## Task objective
Scan the entries below. Report each line where the string "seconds" occurs.

## Data to examine
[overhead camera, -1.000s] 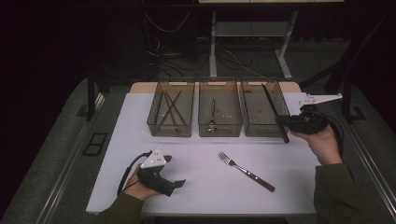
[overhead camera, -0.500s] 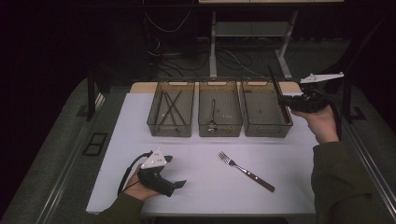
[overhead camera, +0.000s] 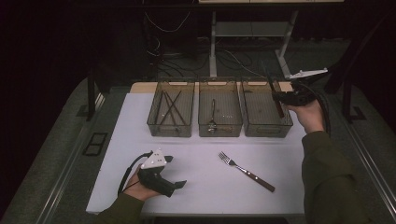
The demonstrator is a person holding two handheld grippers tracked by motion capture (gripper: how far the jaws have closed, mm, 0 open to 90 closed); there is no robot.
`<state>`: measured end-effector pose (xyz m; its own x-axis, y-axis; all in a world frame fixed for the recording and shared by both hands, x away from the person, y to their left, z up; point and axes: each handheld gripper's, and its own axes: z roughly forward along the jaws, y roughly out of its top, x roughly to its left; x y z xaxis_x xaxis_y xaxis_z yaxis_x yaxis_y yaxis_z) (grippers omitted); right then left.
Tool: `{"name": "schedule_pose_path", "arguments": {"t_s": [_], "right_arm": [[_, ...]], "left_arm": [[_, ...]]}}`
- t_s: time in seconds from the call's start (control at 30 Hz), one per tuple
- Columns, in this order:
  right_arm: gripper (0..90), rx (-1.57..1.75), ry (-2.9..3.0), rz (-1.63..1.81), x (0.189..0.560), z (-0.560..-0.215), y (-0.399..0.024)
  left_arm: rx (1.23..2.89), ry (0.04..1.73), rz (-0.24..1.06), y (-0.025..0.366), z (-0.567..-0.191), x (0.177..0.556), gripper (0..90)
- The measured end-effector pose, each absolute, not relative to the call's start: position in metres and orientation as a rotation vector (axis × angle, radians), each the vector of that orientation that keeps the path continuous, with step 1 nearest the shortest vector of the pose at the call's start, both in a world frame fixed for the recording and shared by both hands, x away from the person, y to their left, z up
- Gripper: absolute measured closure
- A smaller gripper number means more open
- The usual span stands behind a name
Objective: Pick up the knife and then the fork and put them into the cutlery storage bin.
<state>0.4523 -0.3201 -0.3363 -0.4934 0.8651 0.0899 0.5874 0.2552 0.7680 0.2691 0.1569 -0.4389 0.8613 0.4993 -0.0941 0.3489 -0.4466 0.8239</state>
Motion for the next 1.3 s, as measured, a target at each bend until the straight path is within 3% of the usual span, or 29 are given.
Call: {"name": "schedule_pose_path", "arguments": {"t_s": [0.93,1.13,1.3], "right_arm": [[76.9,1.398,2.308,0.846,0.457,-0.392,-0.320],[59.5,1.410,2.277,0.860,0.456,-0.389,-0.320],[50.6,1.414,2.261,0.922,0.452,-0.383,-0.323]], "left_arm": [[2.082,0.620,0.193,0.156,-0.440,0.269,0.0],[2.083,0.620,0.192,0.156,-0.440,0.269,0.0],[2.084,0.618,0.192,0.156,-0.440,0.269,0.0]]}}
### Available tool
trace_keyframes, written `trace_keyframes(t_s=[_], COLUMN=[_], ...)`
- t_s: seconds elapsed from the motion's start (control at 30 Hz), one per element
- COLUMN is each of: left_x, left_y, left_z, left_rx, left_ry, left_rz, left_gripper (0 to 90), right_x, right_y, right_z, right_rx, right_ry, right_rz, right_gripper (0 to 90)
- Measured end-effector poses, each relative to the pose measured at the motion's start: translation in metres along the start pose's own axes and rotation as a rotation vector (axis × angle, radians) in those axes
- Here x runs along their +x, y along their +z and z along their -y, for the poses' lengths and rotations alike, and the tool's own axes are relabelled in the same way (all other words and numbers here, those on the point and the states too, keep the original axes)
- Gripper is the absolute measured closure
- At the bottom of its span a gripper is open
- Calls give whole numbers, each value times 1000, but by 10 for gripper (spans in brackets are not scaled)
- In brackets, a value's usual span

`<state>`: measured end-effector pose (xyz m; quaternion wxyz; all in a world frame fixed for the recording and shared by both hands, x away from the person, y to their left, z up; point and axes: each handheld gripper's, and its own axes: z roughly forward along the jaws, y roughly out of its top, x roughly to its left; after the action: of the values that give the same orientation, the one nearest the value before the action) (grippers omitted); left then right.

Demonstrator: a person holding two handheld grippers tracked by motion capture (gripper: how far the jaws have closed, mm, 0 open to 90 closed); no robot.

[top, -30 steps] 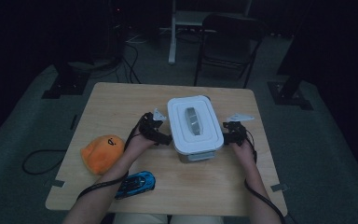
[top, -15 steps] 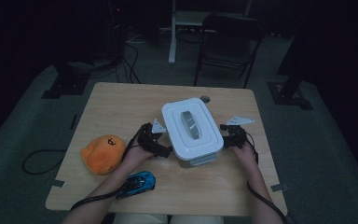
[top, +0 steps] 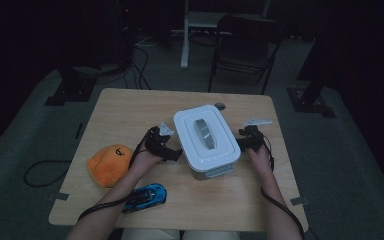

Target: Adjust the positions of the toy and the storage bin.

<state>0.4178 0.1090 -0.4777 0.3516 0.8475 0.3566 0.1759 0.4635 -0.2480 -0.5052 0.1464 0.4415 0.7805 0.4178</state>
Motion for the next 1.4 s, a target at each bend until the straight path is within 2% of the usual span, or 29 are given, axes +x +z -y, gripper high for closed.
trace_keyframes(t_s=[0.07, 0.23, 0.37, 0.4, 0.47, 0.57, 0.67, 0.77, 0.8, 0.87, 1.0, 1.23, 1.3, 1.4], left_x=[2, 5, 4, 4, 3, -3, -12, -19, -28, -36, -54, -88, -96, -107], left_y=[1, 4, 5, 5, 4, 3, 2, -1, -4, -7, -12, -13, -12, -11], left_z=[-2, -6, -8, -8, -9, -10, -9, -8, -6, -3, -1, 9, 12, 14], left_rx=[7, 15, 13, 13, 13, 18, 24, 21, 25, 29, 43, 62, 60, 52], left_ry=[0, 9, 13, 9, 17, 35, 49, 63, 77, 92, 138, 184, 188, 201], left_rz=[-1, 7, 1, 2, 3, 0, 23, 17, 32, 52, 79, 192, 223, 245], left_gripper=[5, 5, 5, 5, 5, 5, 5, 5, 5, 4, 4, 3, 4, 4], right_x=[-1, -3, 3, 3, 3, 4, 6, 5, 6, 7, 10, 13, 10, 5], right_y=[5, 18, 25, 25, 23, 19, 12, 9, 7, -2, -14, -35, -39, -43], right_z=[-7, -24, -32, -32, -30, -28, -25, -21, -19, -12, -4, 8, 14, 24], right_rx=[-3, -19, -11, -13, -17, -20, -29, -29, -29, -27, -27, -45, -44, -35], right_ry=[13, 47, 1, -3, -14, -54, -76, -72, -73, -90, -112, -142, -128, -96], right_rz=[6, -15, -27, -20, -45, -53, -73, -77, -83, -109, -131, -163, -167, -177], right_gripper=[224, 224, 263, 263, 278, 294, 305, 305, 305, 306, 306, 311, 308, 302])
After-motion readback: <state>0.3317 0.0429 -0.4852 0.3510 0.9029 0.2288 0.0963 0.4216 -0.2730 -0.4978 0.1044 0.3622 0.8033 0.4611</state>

## Expected output
- t_s: time in seconds from the call's start (control at 30 Hz), one per tuple
- t_s: seconds elapsed from the motion's start (control at 30 Hz), one per element

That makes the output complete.